_Action item:_ Copy each line from the entries that the word "labels" appears in.

[Source data]
------------------------------------------------

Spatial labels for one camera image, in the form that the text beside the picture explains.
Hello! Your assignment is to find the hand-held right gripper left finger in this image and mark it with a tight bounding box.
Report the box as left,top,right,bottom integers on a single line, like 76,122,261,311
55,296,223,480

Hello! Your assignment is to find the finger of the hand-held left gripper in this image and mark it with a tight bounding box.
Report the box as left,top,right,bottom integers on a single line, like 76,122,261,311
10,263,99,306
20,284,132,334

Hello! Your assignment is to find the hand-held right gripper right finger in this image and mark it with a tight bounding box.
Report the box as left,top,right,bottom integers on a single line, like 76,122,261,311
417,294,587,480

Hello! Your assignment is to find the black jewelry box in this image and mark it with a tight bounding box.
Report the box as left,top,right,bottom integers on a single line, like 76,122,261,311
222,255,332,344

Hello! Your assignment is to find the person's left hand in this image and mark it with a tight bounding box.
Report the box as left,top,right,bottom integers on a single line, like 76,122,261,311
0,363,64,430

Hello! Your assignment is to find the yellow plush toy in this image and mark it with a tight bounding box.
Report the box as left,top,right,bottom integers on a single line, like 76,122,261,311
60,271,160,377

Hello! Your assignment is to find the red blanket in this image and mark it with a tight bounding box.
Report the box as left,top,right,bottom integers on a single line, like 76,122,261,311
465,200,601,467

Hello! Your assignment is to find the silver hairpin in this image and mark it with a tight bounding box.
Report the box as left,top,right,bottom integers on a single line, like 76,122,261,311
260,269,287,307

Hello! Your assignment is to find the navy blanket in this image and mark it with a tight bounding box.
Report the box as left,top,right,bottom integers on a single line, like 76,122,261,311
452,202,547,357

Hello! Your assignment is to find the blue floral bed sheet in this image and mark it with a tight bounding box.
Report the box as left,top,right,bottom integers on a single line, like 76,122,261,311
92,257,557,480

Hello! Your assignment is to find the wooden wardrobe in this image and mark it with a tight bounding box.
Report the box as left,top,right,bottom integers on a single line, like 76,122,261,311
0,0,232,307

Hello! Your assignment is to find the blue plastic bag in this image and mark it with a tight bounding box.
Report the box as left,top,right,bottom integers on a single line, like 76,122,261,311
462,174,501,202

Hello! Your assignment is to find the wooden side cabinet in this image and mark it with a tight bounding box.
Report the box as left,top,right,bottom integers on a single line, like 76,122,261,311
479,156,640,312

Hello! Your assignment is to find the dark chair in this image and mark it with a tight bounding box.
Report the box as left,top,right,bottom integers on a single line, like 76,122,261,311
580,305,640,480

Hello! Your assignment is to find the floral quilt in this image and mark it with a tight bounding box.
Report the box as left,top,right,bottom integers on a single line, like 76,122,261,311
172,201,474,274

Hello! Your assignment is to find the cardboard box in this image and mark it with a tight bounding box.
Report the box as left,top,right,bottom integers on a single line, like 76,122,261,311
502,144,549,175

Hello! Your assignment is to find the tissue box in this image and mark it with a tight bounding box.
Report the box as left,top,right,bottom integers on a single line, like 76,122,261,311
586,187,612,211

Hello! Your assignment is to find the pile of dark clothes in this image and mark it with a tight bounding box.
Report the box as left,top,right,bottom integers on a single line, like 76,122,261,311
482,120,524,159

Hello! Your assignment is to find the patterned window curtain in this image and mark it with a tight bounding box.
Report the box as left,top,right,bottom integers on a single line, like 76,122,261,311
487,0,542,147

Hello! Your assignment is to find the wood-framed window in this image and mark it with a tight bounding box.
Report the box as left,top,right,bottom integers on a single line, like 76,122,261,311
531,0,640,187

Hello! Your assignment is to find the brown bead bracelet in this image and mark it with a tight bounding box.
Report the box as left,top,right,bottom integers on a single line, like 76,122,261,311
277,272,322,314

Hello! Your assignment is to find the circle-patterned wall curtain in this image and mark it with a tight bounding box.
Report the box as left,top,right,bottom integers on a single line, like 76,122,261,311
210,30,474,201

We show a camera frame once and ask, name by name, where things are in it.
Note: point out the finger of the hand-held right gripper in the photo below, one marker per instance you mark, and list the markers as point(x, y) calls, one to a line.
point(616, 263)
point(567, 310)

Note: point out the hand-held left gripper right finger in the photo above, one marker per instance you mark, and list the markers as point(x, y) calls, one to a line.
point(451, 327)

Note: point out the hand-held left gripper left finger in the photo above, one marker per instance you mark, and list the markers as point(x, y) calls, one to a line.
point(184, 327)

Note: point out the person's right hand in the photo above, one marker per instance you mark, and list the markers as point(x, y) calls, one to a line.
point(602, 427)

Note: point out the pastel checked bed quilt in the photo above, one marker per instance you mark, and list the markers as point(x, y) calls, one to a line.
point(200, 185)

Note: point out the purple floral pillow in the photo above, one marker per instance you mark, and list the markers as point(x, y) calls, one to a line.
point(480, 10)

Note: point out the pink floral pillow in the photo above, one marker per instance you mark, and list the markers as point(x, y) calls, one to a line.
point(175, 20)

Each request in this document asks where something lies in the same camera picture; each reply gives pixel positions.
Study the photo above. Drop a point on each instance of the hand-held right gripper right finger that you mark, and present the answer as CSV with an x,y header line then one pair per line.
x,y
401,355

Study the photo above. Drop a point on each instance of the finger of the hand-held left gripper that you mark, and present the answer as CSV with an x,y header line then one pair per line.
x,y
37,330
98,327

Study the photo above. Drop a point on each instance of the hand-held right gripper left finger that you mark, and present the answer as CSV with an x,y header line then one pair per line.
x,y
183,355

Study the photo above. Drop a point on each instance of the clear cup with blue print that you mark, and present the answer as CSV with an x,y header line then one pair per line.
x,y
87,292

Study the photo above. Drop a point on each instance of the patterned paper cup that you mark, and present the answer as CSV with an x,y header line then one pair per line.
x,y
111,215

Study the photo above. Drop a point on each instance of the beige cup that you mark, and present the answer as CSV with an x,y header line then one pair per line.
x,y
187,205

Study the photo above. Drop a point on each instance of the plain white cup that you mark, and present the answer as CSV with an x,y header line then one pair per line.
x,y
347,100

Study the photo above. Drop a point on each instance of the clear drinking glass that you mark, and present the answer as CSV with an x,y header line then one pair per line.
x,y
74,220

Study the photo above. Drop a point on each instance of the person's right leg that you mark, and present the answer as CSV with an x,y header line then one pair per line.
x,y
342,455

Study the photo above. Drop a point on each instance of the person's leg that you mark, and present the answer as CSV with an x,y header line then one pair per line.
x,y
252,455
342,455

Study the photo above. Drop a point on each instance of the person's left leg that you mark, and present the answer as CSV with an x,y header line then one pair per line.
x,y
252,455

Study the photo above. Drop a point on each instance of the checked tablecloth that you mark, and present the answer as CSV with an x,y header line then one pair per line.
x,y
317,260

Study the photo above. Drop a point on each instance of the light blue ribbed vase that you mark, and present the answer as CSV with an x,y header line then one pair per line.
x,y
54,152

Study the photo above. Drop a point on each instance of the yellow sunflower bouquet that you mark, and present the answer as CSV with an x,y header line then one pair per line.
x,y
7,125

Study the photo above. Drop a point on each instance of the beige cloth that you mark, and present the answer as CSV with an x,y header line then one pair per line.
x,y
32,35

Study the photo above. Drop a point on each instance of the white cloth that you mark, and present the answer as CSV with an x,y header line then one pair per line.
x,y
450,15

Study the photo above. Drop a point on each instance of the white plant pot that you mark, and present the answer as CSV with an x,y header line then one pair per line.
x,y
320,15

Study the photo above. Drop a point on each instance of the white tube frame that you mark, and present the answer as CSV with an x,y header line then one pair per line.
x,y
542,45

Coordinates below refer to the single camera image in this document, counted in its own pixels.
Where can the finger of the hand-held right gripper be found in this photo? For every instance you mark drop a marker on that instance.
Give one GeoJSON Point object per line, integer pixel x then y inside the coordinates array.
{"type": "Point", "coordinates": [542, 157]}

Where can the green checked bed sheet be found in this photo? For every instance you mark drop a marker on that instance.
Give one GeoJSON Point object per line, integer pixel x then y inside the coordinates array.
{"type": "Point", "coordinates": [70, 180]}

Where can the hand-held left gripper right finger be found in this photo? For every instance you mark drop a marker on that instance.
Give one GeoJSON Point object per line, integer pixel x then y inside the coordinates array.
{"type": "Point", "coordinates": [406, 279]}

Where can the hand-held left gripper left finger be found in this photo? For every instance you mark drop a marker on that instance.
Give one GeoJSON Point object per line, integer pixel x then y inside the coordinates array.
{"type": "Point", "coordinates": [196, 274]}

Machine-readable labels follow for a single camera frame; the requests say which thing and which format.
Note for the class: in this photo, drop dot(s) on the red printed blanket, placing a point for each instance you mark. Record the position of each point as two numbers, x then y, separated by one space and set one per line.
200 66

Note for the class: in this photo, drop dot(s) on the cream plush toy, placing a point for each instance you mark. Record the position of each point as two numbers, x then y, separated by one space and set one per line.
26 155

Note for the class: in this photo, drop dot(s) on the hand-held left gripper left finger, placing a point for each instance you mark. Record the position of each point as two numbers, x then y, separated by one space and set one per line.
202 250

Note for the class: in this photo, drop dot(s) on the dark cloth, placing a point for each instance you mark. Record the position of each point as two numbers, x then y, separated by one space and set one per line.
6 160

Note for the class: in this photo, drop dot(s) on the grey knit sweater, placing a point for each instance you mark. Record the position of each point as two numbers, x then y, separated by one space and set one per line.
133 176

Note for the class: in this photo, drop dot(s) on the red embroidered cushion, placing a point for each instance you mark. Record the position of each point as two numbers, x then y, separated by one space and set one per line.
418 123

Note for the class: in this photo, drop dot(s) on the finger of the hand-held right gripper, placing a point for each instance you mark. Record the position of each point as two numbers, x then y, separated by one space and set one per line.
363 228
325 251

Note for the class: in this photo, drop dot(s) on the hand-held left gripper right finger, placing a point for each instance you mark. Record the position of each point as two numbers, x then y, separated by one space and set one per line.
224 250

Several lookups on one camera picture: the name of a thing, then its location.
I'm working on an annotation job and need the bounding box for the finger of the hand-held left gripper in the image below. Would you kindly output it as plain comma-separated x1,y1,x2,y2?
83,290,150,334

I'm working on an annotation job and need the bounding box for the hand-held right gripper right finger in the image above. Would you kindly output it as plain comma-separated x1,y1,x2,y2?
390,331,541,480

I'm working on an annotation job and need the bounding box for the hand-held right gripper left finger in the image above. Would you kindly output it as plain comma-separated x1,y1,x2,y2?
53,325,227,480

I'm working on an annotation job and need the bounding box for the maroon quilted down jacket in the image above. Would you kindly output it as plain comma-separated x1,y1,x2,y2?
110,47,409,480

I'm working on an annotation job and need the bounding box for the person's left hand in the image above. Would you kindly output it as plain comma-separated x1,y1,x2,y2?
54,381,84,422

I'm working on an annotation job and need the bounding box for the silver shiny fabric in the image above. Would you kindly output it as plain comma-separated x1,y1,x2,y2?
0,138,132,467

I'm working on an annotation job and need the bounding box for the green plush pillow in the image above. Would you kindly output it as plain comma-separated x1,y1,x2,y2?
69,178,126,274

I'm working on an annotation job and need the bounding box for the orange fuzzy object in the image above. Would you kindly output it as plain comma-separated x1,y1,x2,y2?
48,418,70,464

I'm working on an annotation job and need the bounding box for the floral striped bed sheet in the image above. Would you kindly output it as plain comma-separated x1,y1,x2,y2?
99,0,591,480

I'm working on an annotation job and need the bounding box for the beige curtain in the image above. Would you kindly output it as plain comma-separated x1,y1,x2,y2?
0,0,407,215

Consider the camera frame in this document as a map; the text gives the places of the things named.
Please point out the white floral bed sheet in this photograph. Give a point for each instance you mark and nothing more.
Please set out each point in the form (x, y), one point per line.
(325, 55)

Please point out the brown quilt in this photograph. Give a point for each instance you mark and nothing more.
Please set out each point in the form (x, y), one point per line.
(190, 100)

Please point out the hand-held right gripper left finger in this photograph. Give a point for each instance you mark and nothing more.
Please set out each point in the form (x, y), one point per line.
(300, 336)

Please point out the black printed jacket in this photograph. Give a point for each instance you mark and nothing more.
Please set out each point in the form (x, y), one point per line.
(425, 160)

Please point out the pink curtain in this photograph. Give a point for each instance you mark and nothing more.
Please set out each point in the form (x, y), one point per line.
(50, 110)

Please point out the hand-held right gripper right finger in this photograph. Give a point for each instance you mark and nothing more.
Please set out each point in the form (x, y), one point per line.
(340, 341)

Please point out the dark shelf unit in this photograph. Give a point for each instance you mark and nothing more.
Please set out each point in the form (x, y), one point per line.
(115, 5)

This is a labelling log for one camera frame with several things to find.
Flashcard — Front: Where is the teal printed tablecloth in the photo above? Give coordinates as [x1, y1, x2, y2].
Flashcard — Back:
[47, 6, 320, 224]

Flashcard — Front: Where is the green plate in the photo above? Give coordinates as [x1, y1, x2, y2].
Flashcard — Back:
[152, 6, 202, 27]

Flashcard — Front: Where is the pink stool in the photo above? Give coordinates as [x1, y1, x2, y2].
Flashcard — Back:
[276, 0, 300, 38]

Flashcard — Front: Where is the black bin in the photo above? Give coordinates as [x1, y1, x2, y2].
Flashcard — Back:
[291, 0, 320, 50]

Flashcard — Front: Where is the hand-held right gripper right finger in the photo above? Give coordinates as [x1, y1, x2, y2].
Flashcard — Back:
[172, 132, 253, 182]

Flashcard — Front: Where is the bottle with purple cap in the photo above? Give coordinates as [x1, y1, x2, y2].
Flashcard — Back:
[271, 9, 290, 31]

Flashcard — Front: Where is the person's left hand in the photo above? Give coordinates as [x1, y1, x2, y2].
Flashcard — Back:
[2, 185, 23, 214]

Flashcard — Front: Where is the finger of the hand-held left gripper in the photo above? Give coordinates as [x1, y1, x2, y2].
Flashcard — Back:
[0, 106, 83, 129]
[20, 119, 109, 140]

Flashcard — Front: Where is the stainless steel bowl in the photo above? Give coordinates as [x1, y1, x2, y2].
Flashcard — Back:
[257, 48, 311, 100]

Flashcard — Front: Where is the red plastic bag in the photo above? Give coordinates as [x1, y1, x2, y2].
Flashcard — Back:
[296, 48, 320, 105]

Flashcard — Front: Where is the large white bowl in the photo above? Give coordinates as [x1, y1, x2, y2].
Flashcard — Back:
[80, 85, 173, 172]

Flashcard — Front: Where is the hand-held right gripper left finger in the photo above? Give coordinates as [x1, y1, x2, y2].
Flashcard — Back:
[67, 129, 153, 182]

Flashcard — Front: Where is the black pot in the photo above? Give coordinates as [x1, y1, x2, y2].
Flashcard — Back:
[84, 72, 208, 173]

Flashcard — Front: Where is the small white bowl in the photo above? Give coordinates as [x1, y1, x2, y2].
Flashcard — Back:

------------------------------------------------

_Output of the exercise:_
Spatial labels for one camera image, in the form that the text beside the picture explains.
Machine-readable labels follow for a single camera frame; the requests say which thing and which format.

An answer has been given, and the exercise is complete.